I had one Brown breeder tell me that she only lets her dogs outside in the early morning and in the evening. Well that doesn't work for our lifestyle. Many people will dye the Browns to either cover sunburning or to fix faded color. Thanks to some high profile show dogs like Alegria Shamus, I think judges are more accepting of the dilute Browns. I'm hoping that the judges can look past the sunburning, but it really does detract from the overall look. hwell:

Everyone has commented on Delilahs "tight" feet. If you saw them in person, they are really not very tight. I find them a tad loose actually but they have a lot of webbing so I'm glad about that. I think what people are seeing are short, really nicely arched toes with thick, thick pads. 

RE Penny.... She is supposedly in pattern but I have not seen her. Her owner started her in Obedience which is great, but it is very, very challenging to work in both since a collar is the kiss-of-death to a show coat. I'm hoping to see her out again. I think she is finishable, but it is out of my hands.


----------



## taxtell (Sep 17, 2009)

Hmm, my mom had a spray she would use to help block UV rays on her very black horse, and it really prevented a lot of fading, and it didn't make him very greasy or slick. I wonder if they make something similar for dogs? 

At any rate this is what it is:

http://www.shanestack.com/shop/index.php?page=shop-flypage-8706

Black horses get very red/brown when faded, and he stayed darn near close to a true black.


----------



## amerique2 (Jun 21, 2009)

What's "clean on the down" mean? Love seeing what you've noted, both good and bad points, and applying it to the photos.


----------



## cbrand (Aug 9, 2009)

In a show, the dog is asked to move straight away from the judge and then turn and come straight back. This is called the Down and Back.

On the Down, the judge is looking at the rear movement to see if the dog is cow-hocked, moves too close/wide, sidewinds etc.

On the Back, the judge is looking at the front movement to see if the dog paddles, rotates its shoulders, moves too close etc.

A Poodle's feet naturally converge towards the centerline when they move faster. The problem with Delilah is that she crosses the centerline and sort of weaves in the front. 

Too many people want to race their dogs around the ring. In Delilah's case, moving more slowly on the Back helps keep her gaiting straighter.

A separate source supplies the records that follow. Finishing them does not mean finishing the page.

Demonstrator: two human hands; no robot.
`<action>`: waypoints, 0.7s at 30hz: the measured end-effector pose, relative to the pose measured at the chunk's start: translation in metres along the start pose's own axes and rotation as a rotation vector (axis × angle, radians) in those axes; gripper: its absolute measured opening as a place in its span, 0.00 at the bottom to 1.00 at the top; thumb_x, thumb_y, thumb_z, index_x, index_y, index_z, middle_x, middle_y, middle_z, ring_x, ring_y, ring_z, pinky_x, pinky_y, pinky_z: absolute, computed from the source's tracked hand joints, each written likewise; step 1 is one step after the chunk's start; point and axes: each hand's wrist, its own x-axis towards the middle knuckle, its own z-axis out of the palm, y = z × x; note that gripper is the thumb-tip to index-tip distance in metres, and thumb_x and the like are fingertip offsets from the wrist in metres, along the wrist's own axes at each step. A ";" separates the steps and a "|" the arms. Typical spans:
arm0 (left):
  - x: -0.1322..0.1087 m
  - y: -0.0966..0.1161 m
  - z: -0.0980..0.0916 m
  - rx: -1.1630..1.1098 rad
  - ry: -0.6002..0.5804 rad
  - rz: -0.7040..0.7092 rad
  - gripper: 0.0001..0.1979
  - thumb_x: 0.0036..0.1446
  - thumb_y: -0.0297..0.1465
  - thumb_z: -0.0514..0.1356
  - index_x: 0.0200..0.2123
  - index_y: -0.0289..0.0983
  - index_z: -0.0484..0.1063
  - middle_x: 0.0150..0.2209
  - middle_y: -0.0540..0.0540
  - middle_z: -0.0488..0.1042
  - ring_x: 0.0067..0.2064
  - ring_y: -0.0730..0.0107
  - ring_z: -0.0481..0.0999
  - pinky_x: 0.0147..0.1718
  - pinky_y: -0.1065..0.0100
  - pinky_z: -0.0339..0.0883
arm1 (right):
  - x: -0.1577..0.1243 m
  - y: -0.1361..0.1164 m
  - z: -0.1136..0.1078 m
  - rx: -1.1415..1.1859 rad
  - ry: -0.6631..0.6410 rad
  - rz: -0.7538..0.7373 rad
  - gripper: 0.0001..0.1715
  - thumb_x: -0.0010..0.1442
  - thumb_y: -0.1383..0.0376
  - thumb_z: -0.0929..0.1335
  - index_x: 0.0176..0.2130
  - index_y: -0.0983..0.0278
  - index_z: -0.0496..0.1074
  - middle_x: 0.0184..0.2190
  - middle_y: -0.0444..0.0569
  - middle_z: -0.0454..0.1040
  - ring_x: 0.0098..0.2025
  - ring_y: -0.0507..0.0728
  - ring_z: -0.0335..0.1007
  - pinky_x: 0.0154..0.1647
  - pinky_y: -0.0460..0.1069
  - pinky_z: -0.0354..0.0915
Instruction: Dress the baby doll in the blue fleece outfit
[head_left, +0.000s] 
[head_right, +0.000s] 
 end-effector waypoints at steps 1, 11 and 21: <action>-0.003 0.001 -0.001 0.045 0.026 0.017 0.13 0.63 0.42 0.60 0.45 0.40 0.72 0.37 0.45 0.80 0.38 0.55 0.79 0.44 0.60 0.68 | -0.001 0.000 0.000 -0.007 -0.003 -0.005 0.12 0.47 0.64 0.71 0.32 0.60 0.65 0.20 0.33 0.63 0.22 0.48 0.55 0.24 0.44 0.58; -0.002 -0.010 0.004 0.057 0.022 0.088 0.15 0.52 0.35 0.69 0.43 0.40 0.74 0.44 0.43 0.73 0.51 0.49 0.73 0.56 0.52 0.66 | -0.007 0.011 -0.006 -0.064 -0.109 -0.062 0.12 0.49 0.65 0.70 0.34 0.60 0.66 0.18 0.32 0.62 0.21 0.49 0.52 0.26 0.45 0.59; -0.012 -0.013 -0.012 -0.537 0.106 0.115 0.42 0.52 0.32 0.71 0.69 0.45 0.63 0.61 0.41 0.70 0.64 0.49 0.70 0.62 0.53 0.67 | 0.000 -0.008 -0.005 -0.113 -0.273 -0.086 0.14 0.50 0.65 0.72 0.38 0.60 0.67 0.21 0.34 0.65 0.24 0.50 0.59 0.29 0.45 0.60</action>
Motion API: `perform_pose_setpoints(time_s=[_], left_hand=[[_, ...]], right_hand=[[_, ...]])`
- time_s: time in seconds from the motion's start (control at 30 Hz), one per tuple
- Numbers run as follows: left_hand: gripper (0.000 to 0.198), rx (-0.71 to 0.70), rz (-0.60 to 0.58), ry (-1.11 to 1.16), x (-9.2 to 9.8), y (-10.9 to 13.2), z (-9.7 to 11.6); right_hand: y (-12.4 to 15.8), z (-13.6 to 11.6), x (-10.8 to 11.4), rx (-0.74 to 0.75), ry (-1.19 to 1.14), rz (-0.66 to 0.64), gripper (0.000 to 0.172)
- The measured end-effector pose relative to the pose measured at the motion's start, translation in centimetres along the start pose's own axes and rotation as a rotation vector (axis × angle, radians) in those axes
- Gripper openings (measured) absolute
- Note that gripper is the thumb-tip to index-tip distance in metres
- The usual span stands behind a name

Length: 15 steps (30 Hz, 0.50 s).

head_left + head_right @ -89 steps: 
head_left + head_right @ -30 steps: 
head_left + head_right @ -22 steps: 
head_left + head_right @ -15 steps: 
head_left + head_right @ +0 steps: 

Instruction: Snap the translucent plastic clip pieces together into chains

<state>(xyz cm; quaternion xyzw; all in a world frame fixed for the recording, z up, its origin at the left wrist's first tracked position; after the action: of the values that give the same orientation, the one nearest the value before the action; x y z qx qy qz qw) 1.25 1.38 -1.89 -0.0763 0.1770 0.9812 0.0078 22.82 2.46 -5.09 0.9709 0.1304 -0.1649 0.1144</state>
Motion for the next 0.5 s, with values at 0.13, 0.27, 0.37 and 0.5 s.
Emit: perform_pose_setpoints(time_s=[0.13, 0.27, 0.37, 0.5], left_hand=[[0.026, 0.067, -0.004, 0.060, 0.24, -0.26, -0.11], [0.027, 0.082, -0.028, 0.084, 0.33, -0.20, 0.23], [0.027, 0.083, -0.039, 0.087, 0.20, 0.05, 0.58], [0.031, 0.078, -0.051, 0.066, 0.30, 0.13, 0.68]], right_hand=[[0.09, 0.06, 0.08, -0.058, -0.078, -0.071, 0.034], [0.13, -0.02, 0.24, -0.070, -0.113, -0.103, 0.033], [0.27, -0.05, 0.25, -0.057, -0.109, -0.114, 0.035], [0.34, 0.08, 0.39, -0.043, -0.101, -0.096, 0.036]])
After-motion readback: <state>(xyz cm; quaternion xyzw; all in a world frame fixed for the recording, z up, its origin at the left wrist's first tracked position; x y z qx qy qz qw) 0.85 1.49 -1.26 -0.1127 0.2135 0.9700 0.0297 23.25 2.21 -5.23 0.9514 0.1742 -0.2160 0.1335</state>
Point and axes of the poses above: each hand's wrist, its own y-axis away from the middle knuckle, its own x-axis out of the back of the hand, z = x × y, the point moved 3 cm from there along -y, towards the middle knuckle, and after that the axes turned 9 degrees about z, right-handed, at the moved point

I also will work with her on looking forward and ahead when she gaits. Being an Obedience dog, she wants to turn her head up towards me and that does nothing but throw her front off more.

I will try to get my husband to take some video so that you can see what I'm talking about.


----------



## bigredpoodle (Sep 13, 2009)

cbrand said:


> Sunburned.
> 
> I had one Brown breeder tell me that she only lets her dogs outside in the early morning and in the evening. Well that doesn't work for our lifestyle. Many people will dye the Browns to either cover sunburning or to fix faded color. Thanks to some high profile show dogs like Alegria Shamus, I think judges are more accepting of the dilute Browns. I'm hoping that the judges can look past the sunburning, but it really does detract from the overall look. hwell:
> 
> ...


For what its worth I use Mink oil spray on my reds it does seem to help..


----------



## Harmony (Dec 18, 2009)

She looks amazing. I hope we get to see her in person in February!


----------



## cbrand (Aug 9, 2009)

Harmony said:


> She looks amazing. I hope we get to see her in person in February!


No way! She's not coming out until she is in big full hair... and I'm talking Texas-waitress big hair! I'm shooting for June.

Hey... have you ever put a snood on a Poodle? Delilah is scratching out her topknot and she has ripped big pieces out. I've tried just about every iteration of banding and she still scratches at it. I thought that if I covered the whole thing she might not be able to damage it so much.


----------



## spoospirit (Mar 10, 2009)

_I was wondering if you could tell me how you work with the dog to get it to look forward rather than up at you.
_


----------



## cbrand (Aug 9, 2009)

spoospirit said:


> _I was wondering if you could tell me how you work with the dog to get it to look forward rather than up at you.
> _


Here is a good article

http://www.dragonflyllama.com/ DOGS/Writing/confgait.html


----------



## jester's mom (Nov 25, 2008)

Sweet looking girl!!! I am excited for you that she will be going out, I would think she should do well. Darn the sun! LOL. Always messing up the coat colors. It's a tough one when your show dog is also your family member/friend and goes out with you, kinda hard to take them out only early AM or late PM. Wishing you all the best with "growing her big hair" and with her show career.


----------



## kanatadoggroomer (Jan 24, 2010)

NICE hair! Looks great, so far!


----------



## Tess (Feb 4, 2010)

Pretty girl! I love her name.........I miss my Delilah!
Tess


----------